- YOUR ASSIGNMENT
The answer must consist of every line in the records below that contains the string "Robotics".

Extracted records:
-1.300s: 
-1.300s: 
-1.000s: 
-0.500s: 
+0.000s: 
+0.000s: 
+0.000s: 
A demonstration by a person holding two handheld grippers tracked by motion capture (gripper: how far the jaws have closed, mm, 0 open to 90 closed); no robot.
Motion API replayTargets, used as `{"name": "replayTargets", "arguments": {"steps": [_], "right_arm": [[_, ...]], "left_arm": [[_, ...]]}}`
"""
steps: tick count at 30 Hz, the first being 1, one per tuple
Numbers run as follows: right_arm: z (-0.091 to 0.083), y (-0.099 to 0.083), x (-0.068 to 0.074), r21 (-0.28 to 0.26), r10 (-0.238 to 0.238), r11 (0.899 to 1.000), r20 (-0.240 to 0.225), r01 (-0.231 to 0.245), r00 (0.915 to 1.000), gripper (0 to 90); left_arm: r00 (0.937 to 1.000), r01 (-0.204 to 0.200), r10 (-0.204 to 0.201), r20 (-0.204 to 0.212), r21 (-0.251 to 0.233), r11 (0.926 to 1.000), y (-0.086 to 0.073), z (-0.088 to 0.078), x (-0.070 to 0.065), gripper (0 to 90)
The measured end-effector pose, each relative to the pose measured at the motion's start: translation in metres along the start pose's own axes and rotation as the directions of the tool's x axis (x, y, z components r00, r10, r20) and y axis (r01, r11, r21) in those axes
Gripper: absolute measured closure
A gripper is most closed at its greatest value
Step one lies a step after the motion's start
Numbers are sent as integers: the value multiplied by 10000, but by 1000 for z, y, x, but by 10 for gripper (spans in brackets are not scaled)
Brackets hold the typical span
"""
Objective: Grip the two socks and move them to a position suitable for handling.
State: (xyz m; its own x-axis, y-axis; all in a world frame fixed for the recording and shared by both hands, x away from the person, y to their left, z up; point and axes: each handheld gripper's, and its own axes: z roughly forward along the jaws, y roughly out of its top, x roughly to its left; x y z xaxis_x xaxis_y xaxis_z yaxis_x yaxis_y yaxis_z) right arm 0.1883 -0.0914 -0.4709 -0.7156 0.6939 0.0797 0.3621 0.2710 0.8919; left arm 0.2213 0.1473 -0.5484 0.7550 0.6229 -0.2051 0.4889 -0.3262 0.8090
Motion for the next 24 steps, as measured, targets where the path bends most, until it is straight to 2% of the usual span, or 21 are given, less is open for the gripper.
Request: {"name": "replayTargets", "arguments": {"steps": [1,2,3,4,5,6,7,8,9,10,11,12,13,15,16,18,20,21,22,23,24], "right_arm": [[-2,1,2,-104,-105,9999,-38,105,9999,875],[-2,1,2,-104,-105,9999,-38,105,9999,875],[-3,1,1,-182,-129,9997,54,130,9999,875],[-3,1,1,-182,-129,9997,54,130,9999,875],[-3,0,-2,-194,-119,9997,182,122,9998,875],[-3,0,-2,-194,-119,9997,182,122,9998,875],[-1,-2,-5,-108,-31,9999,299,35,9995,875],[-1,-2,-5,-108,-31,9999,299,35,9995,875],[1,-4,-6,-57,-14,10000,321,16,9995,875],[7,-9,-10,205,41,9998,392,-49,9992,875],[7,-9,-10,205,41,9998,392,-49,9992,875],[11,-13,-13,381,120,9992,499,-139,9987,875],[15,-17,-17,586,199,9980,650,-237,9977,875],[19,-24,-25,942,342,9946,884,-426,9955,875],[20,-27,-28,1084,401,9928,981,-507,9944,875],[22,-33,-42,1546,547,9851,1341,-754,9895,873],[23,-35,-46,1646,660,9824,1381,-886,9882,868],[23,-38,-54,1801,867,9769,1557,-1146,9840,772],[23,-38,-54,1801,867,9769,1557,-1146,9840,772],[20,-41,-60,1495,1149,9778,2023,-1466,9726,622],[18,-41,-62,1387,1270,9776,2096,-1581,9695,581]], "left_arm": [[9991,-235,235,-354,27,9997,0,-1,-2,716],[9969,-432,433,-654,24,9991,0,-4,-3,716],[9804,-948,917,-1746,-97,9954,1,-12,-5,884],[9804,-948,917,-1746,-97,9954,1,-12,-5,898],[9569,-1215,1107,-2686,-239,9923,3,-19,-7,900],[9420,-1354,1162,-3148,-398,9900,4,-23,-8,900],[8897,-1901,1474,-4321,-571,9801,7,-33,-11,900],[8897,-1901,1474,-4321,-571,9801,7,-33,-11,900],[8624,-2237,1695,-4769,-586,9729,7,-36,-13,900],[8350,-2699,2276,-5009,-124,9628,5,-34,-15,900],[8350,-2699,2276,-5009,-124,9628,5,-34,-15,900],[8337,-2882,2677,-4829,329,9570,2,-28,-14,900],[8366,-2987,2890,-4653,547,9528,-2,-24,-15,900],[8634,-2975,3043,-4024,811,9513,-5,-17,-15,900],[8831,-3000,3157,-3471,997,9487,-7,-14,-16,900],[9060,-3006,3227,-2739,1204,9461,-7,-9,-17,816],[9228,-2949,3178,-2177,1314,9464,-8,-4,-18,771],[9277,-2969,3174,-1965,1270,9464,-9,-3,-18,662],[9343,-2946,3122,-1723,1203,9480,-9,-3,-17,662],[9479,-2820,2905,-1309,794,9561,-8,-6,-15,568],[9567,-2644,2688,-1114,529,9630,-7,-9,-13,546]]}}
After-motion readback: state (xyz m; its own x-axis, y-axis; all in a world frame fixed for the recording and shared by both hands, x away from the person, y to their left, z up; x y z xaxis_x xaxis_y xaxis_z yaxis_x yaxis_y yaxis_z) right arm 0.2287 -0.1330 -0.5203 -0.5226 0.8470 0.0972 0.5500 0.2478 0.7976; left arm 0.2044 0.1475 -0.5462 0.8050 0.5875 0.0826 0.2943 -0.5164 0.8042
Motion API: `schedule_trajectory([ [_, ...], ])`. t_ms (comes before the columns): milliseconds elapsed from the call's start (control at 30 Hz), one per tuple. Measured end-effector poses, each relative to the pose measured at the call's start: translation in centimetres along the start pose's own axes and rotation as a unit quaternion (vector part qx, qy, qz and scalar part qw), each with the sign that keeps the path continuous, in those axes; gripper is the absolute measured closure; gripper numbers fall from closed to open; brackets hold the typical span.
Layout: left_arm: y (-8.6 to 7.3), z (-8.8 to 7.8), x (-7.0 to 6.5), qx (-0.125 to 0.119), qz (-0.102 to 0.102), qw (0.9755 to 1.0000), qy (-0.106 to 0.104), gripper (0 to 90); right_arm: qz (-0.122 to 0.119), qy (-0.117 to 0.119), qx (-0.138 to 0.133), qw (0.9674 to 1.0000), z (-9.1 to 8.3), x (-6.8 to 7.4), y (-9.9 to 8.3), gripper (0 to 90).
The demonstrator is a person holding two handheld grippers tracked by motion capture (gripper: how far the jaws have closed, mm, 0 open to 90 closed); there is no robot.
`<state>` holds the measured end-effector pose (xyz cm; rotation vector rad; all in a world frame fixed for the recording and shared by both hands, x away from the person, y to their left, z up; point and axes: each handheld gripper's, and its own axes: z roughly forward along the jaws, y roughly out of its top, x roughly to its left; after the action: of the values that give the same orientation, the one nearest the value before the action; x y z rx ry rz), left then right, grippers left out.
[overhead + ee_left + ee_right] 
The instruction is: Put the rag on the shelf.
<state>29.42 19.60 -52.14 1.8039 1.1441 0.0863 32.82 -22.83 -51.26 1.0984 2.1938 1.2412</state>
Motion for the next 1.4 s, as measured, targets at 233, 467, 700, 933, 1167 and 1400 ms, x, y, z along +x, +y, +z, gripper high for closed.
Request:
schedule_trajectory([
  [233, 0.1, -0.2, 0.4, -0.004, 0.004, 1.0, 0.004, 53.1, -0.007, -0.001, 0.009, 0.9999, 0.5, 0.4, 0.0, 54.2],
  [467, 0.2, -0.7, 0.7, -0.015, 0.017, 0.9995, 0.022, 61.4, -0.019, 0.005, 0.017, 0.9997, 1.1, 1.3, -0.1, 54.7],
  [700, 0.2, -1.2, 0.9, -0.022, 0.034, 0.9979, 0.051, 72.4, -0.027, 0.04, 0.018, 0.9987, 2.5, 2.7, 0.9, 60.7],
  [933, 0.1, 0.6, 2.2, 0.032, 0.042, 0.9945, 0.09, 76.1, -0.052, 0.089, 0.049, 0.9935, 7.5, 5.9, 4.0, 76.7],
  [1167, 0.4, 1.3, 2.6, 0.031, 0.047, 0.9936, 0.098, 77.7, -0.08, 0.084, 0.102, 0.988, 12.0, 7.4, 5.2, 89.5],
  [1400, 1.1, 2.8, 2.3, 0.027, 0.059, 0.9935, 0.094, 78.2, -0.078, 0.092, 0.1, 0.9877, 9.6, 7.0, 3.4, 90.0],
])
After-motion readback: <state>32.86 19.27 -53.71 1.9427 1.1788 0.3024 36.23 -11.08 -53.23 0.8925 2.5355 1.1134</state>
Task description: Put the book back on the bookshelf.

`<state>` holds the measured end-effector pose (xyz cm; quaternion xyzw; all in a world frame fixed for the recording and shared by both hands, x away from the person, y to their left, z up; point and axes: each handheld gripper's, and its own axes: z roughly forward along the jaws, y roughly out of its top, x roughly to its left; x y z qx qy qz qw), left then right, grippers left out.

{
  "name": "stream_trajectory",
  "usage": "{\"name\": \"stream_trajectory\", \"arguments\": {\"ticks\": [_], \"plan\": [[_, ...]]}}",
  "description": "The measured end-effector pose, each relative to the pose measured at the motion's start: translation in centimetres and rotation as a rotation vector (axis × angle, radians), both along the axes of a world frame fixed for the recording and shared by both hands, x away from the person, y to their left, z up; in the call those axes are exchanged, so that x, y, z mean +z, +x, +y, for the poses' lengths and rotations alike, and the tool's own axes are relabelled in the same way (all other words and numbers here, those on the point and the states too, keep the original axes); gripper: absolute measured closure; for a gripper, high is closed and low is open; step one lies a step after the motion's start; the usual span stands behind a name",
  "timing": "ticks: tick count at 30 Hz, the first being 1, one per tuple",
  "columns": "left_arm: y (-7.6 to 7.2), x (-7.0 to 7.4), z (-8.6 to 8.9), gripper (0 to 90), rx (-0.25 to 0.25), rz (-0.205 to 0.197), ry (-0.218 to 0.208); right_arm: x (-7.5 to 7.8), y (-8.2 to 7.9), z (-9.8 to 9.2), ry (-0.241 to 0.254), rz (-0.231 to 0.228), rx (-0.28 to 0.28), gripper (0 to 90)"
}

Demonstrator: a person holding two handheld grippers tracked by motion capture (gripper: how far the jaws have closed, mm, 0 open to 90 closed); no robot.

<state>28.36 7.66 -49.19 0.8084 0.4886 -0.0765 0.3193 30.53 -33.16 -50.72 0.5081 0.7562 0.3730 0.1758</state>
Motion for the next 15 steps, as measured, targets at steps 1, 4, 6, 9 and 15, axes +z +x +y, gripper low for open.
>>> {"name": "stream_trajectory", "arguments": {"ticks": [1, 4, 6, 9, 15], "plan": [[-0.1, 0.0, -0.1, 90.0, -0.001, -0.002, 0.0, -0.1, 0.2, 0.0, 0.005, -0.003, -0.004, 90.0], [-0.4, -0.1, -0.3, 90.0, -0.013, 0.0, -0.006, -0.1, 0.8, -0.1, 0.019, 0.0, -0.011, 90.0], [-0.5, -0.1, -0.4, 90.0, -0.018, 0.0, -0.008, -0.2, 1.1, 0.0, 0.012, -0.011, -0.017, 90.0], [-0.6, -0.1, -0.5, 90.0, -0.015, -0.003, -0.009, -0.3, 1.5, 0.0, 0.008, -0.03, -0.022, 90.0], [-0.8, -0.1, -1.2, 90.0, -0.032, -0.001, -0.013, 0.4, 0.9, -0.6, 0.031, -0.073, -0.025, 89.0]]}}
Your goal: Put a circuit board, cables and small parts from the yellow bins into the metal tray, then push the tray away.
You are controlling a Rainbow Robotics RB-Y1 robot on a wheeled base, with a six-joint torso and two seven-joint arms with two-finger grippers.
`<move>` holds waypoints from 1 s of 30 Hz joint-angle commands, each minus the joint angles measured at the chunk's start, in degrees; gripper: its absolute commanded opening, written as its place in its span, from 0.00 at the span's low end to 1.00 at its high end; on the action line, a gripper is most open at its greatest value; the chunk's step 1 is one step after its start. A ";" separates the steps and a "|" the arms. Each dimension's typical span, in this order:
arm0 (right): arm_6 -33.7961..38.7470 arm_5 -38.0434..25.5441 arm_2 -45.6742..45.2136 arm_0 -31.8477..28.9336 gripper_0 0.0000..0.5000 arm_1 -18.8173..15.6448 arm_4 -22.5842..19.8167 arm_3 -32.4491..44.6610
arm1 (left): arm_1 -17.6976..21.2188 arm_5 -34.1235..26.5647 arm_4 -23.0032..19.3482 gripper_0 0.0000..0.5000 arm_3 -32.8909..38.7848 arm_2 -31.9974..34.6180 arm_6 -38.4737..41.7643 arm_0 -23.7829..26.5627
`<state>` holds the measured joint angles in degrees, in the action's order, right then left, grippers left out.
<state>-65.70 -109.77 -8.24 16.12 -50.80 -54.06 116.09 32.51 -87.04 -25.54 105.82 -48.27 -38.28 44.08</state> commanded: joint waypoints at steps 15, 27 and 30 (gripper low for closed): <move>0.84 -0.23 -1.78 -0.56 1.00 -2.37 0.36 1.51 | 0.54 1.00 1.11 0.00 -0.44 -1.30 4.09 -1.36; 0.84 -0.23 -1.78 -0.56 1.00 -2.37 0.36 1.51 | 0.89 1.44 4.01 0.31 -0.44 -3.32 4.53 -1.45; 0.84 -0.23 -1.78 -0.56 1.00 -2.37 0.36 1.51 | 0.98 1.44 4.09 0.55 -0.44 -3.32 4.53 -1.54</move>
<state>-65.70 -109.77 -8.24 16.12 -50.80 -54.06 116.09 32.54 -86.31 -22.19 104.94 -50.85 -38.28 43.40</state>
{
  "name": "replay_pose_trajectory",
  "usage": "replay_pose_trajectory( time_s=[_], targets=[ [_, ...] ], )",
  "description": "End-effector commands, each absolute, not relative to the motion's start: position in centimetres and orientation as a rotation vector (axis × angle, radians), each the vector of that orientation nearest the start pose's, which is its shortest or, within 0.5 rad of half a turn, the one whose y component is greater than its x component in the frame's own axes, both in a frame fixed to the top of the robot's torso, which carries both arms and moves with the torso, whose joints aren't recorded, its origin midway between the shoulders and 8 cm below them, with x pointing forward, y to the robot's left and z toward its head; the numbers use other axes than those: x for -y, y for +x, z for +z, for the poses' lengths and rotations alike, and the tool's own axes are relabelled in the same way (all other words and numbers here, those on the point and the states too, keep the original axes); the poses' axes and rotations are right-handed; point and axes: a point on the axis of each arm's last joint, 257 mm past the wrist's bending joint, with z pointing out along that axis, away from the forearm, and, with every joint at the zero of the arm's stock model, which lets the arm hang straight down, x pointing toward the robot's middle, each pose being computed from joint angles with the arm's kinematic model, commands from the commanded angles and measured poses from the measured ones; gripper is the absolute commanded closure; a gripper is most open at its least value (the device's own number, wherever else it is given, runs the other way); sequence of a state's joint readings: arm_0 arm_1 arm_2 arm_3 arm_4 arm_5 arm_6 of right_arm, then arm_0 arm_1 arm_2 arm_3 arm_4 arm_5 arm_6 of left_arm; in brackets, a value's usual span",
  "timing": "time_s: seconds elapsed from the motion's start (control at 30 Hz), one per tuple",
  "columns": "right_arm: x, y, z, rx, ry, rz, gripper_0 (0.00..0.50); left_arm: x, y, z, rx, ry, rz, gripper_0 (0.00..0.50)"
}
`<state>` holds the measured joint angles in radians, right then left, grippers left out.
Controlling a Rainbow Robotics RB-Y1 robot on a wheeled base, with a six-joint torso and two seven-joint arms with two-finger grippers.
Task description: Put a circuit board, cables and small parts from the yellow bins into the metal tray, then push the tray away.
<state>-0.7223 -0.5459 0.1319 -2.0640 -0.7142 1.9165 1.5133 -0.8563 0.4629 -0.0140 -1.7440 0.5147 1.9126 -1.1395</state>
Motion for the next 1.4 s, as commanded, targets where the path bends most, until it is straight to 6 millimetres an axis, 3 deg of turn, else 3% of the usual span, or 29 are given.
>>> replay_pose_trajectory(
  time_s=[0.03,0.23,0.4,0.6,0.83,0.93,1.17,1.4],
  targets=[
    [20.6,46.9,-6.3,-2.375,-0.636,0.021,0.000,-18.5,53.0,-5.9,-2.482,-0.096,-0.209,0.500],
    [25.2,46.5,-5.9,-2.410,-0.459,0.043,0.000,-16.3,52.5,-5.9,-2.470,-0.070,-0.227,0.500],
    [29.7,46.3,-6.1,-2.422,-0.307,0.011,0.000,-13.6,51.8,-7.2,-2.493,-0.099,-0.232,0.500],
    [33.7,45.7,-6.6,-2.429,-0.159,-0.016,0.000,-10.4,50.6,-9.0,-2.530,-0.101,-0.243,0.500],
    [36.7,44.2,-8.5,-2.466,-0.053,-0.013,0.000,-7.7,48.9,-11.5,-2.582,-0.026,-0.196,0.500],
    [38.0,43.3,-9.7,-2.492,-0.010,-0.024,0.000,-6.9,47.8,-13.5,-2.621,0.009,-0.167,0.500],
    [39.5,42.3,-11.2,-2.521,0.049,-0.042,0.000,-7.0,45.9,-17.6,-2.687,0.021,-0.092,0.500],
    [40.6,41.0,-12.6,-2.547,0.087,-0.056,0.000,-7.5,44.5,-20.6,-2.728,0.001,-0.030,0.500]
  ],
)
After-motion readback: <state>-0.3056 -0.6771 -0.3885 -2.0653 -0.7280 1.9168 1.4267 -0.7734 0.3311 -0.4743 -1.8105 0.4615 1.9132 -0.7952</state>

- EXERCISE RESPONSE
You are controlling a Rainbow Robotics RB-Y1 robot on a wheeled base, with a six-joint torso and two seven-joint arms with two-finger grippers.
Controlling a Rainbow Robotics RB-Y1 robot on a wheeled base, with a six-joint torso and two seven-joint arms with two-finger grippers.

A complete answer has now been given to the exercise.